WHAT THE TASK REQUIRES:
Exactly reproduce the lines from the top of the entries below through the line containing "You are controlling", with both ends included.

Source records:
# # #
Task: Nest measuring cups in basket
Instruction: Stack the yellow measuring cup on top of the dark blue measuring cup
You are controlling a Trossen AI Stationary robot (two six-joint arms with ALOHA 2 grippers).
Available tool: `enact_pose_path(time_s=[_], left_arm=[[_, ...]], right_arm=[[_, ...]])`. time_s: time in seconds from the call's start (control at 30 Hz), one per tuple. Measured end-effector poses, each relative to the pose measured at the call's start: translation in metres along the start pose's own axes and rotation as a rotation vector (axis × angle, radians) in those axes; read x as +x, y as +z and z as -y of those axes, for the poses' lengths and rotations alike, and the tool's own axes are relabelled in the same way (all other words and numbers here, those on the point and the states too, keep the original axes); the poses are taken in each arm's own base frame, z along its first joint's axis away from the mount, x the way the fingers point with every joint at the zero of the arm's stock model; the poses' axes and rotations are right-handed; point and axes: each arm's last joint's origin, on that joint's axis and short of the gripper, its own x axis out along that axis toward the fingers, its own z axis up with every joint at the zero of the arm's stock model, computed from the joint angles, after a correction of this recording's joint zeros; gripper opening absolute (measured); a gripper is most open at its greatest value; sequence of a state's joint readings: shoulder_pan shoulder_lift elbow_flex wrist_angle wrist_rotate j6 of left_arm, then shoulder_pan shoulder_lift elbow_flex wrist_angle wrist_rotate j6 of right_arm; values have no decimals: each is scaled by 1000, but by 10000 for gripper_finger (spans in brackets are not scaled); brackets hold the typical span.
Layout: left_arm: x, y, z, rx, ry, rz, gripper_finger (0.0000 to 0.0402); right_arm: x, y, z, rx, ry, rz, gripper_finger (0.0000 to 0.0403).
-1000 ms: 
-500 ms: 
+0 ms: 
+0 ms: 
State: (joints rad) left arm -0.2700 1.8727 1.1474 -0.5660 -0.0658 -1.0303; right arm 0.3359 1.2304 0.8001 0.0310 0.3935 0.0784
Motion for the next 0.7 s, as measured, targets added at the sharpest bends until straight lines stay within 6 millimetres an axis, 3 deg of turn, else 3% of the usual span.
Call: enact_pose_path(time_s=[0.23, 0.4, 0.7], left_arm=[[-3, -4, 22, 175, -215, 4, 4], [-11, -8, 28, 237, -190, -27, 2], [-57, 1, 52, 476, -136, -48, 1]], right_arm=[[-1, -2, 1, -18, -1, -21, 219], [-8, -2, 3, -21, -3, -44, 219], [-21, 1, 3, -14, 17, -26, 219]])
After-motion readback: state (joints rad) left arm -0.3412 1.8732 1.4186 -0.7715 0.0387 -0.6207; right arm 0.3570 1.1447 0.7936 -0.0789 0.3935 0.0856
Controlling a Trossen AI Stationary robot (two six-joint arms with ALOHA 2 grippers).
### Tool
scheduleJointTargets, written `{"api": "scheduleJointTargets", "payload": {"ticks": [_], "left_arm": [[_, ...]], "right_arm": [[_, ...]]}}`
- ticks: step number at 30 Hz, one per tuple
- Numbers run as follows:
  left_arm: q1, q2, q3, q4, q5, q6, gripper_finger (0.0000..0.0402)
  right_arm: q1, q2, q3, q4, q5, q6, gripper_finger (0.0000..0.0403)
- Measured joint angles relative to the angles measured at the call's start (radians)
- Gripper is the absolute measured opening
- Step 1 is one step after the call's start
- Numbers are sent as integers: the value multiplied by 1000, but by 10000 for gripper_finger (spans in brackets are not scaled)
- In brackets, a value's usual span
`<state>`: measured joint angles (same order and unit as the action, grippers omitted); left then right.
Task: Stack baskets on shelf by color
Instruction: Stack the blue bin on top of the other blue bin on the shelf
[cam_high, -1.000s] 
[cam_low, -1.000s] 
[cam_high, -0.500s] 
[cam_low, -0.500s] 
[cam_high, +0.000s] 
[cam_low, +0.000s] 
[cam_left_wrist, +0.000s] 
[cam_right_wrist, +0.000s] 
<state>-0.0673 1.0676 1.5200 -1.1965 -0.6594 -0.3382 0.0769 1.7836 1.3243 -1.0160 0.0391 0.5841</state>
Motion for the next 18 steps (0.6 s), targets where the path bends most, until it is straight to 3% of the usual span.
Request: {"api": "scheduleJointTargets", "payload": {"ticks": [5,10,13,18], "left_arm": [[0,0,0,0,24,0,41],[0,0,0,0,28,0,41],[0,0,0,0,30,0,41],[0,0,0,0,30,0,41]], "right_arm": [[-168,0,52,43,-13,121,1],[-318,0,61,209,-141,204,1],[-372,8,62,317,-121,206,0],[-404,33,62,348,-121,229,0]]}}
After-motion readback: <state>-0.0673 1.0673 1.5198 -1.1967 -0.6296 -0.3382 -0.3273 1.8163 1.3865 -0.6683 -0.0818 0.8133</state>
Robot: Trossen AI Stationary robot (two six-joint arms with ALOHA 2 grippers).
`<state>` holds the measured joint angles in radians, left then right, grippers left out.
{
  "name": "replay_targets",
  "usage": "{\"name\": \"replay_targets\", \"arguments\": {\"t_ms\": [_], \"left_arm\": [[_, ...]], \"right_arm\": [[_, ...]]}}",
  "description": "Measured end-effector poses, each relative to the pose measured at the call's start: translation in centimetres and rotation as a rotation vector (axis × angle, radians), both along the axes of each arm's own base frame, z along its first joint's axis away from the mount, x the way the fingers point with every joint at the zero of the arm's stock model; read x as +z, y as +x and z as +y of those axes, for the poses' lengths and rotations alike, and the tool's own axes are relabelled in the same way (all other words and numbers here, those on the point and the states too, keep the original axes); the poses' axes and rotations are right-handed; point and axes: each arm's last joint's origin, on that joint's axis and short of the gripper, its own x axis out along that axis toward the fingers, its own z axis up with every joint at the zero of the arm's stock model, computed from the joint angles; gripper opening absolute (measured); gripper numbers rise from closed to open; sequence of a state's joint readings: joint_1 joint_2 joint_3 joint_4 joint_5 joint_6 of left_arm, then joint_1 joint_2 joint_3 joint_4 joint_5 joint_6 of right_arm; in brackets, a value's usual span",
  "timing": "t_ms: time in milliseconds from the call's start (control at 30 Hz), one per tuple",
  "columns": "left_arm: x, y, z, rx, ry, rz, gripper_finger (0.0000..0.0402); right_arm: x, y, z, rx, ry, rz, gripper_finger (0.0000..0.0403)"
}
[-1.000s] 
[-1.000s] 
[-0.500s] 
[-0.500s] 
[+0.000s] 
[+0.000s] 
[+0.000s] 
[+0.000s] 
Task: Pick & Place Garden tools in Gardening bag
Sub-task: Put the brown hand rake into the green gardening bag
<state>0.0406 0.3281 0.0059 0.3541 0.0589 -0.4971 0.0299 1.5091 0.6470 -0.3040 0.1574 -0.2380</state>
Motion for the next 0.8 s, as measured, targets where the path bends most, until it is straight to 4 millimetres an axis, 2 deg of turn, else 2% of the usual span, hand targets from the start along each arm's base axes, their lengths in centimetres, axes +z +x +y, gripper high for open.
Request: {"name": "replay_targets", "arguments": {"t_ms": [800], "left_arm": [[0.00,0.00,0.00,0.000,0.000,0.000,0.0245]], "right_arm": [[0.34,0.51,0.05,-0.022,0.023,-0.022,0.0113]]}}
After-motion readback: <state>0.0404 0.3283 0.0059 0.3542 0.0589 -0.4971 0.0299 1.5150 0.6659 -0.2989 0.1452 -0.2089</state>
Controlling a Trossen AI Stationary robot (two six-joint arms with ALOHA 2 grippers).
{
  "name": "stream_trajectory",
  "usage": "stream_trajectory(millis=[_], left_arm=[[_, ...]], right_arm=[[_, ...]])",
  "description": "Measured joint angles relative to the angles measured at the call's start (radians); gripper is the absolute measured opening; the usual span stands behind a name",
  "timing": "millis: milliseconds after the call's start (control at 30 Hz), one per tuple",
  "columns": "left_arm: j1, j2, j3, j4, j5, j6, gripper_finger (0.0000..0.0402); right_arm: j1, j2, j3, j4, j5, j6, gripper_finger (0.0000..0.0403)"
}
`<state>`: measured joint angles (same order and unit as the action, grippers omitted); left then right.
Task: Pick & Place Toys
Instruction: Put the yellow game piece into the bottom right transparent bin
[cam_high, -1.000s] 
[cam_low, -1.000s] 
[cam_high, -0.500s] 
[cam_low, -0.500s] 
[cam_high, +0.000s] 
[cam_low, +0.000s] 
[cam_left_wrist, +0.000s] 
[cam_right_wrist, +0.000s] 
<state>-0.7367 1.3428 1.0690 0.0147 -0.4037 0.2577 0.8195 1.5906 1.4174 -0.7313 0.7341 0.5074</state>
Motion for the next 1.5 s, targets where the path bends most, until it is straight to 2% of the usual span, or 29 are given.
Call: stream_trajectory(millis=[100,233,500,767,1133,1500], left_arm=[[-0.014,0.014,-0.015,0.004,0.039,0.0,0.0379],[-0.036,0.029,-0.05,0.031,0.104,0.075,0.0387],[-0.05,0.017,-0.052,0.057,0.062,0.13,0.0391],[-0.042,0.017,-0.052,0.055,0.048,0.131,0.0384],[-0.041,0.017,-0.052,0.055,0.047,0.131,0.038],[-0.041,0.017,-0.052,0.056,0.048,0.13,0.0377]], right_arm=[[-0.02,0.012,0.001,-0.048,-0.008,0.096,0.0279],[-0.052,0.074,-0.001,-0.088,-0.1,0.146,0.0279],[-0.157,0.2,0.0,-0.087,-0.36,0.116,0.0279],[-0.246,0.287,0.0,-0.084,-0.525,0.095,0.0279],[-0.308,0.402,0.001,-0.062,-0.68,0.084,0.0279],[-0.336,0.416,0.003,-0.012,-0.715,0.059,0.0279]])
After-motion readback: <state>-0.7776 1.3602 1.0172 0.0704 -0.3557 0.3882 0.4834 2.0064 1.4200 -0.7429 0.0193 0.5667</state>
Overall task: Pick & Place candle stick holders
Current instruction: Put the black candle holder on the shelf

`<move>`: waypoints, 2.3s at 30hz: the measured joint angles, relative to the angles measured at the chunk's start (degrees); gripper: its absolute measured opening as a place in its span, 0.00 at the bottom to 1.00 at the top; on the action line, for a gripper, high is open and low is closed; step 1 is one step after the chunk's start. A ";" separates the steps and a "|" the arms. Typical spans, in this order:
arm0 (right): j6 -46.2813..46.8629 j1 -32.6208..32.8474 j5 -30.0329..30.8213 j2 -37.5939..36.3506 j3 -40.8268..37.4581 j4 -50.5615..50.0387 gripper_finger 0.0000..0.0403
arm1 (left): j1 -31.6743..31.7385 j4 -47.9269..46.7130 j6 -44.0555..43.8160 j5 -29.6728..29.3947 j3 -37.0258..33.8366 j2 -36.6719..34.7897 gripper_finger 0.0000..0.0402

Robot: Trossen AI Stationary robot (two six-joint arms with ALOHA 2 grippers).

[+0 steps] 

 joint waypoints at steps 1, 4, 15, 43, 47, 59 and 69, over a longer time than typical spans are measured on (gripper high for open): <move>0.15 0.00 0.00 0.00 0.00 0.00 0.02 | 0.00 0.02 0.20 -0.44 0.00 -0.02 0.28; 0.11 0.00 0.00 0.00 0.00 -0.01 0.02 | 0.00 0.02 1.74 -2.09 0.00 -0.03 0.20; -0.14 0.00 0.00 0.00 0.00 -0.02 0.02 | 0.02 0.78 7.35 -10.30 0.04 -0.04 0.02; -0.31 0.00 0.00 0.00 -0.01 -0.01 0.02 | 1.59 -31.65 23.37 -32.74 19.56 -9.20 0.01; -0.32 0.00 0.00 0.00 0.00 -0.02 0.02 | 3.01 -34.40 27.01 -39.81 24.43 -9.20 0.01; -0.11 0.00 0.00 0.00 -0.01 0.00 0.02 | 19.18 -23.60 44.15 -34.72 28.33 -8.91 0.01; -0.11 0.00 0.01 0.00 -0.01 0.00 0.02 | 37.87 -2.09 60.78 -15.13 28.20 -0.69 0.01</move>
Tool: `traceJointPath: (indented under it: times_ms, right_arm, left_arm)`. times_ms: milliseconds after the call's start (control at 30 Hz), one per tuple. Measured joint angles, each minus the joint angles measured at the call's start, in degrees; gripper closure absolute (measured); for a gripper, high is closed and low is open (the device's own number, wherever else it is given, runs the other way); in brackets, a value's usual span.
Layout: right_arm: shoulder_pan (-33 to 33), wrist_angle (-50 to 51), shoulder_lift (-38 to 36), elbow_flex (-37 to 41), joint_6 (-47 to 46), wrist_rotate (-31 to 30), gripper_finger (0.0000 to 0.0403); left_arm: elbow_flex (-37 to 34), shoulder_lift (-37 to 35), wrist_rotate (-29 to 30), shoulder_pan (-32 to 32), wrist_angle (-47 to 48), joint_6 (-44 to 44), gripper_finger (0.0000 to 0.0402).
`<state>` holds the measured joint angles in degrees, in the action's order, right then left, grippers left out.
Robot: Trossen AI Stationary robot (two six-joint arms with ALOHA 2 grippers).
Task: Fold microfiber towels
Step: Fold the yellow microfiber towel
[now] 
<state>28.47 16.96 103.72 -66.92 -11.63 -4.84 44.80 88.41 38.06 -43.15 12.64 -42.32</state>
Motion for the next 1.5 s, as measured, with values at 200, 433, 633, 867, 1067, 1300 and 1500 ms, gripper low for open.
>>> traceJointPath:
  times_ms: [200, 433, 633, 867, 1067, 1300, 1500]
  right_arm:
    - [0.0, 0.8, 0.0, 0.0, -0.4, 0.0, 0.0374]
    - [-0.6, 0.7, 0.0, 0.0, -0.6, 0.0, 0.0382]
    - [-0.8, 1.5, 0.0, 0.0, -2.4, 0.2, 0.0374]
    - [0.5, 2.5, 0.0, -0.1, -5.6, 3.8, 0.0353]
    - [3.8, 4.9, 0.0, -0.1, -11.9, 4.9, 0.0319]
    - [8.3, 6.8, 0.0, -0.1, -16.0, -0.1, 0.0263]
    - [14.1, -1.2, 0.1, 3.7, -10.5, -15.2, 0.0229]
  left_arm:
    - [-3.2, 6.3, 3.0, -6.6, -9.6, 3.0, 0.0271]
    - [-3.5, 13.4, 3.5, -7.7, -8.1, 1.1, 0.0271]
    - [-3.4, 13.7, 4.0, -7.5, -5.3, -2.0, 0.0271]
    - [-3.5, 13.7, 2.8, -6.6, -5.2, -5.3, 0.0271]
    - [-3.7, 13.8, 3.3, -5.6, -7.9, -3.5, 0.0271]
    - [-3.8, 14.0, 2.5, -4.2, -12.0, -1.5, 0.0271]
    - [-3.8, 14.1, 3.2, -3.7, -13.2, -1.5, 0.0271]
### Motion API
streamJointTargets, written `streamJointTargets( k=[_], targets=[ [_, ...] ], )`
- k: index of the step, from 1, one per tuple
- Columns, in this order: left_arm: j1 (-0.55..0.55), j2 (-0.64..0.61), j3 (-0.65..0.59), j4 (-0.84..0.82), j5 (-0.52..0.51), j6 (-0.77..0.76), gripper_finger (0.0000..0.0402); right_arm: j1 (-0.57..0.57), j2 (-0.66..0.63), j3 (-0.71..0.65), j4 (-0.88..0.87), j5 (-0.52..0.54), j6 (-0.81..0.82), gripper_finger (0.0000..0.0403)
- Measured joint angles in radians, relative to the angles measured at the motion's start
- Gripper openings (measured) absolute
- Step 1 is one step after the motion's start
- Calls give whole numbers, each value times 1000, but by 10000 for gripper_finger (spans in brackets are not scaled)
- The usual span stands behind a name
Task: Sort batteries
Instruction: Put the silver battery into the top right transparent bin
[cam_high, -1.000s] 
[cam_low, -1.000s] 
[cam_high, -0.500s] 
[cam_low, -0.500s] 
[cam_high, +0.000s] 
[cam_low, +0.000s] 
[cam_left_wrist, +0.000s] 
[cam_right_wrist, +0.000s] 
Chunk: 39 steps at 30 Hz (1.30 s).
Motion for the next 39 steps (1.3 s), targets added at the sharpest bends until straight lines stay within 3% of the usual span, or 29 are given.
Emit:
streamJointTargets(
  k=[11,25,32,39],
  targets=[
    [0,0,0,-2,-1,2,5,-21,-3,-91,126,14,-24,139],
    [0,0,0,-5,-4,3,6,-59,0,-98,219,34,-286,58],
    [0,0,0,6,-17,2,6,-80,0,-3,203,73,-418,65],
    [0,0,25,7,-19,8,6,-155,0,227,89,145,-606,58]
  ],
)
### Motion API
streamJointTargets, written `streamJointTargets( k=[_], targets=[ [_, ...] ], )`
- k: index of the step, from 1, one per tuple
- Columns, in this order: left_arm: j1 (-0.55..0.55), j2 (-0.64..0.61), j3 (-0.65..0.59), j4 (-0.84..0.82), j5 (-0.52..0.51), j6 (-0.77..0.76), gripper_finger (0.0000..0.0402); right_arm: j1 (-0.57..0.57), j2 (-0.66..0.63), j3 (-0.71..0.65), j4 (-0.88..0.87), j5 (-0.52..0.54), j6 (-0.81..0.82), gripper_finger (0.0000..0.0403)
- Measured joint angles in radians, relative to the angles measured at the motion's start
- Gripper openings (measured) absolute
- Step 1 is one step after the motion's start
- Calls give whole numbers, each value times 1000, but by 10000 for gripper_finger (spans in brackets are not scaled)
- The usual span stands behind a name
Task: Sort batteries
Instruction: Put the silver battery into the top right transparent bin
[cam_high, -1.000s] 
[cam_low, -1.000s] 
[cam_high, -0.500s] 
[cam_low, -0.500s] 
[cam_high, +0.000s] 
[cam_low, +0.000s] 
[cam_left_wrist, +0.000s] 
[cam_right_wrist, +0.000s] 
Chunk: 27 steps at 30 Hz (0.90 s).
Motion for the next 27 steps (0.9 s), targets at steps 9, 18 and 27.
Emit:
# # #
RESULT OF THIS TASK:
Task: Nest measuring cups in basket
Instruction: Stack the yellow measuring cup on top of the dark blue measuring cup
You are controlling a Trossen AI Stationary robot (two six-joint arms with ALOHA 2 grippers).

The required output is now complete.